## Work to be completed
Would you work out how many of the lines below hold "this" and reply with nothing but the number?

[Saved entries]
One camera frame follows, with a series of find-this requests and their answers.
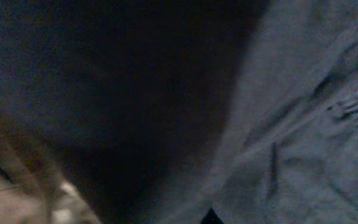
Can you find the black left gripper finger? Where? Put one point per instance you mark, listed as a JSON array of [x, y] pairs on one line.
[[211, 218]]

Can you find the dark blue shorts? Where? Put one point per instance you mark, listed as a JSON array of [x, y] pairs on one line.
[[157, 111]]

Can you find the folded grey shorts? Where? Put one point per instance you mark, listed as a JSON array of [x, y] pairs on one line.
[[32, 188]]

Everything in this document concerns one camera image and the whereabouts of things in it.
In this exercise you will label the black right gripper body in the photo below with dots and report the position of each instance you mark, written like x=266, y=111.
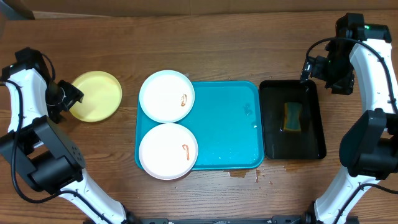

## Exercise answer
3